▶ **ASSIGNMENT**:
Copy the listing out in full. Keep every word as it is.

▶ **DATA SHOWN**:

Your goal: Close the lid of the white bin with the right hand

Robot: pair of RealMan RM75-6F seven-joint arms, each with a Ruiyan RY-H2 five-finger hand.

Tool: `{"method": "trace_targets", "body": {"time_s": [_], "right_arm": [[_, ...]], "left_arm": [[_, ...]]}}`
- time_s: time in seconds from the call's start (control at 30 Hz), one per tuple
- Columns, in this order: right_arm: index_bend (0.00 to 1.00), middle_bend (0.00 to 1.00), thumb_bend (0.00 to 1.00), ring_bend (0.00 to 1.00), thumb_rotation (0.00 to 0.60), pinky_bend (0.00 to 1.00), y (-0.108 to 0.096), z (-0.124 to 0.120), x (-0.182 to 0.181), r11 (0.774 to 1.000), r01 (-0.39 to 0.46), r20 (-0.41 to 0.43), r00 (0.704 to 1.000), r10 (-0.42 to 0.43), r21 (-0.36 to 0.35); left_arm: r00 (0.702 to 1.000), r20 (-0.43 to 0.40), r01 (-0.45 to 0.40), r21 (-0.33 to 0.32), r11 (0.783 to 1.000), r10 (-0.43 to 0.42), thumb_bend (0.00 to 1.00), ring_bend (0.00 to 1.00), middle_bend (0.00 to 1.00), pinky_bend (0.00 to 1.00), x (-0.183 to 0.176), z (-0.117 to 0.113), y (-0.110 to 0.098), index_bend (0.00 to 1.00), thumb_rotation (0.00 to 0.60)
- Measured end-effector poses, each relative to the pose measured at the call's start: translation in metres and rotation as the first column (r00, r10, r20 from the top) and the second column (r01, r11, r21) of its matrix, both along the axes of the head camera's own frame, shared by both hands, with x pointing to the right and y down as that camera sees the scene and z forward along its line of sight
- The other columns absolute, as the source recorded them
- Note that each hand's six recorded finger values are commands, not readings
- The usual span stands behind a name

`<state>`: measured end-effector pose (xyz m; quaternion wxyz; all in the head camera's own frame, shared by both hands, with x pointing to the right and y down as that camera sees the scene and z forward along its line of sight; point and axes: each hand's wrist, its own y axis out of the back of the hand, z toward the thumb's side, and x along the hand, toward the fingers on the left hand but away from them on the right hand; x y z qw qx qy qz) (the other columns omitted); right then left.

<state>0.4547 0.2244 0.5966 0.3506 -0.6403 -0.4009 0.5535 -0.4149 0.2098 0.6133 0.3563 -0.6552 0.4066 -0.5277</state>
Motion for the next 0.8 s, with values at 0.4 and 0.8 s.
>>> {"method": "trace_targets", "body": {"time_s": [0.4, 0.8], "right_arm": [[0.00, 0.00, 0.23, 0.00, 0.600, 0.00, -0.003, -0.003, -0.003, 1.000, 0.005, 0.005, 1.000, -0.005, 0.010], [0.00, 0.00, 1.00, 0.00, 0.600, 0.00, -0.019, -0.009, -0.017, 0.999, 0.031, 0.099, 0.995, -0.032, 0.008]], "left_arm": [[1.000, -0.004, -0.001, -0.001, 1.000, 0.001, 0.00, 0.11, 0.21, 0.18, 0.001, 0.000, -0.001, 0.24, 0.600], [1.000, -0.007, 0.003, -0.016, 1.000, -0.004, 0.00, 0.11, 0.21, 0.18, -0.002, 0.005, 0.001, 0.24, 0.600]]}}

▶ **ANSWER TO THIS PROBLEM**:
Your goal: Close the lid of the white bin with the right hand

Robot: pair of RealMan RM75-6F seven-joint arms, each with a Ruiyan RY-H2 five-finger hand.

Tool: `{"method": "trace_targets", "body": {"time_s": [_], "right_arm": [[_, ...]], "left_arm": [[_, ...]]}}`
- time_s: time in seconds from the call's start (control at 30 Hz), one per tuple
- Columns, in this order: right_arm: index_bend (0.00 to 1.00), middle_bend (0.00 to 1.00), thumb_bend (0.00 to 1.00), ring_bend (0.00 to 1.00), thumb_rotation (0.00 to 0.60), pinky_bend (0.00 to 1.00), y (-0.108 to 0.096), z (-0.124 to 0.120), x (-0.182 to 0.181), r11 (0.774 to 1.000), r01 (-0.39 to 0.46), r20 (-0.41 to 0.43), r00 (0.704 to 1.000), r10 (-0.42 to 0.43), r21 (-0.36 to 0.35); left_arm: r00 (0.702 to 1.000), r20 (-0.43 to 0.40), r01 (-0.45 to 0.40), r21 (-0.33 to 0.32), r11 (0.783 to 1.000), r10 (-0.43 to 0.42), thumb_bend (0.00 to 1.00), ring_bend (0.00 to 1.00), middle_bend (0.00 to 1.00), pinky_bend (0.00 to 1.00), x (-0.183 to 0.176), z (-0.117 to 0.113), y (-0.110 to 0.098), index_bend (0.00 to 1.00), thumb_rotation (0.00 to 0.60)
- Measured end-effector poses, each relative to the pose measured at the call's start: translation in metres and rotation as the first column (r00, r10, r20 from the top) and the second column (r01, r11, r21) of its matrix, both along the axes of the head camera's own frame, shared by both hands, with x pointing to the right and y down as that camera sees the scene and z forward along its line of sight
- The other columns absolute, as the source recorded them
- Note that each hand's six recorded finger values are commands, not readings
- The usual span stands behind a name

`<state>`: measured end-effector pose (xyz m; quaternion wxyz; all in the head camera's own frame, shared by both hands, with x pointing to the right and y down as that camera sees the scene and z forward along its line of sight; point and axes: each hand's wrist, its own y axis out of the back of the hand, z toward the thumb's side, and x along the hand, toward the fingers on the left hand but away from them on the right hand; x y z qw qx qy qz) (the other columns omitted); right then left.

<state>0.4547 0.2244 0.5966 0.3506 -0.6403 -0.4009 0.5535 -0.4149 0.2098 0.6133 0.3563 -0.6552 0.4066 -0.5277</state>
Motion for the next 0.8 s, with values at 0.4 and 0.8 s.
>>> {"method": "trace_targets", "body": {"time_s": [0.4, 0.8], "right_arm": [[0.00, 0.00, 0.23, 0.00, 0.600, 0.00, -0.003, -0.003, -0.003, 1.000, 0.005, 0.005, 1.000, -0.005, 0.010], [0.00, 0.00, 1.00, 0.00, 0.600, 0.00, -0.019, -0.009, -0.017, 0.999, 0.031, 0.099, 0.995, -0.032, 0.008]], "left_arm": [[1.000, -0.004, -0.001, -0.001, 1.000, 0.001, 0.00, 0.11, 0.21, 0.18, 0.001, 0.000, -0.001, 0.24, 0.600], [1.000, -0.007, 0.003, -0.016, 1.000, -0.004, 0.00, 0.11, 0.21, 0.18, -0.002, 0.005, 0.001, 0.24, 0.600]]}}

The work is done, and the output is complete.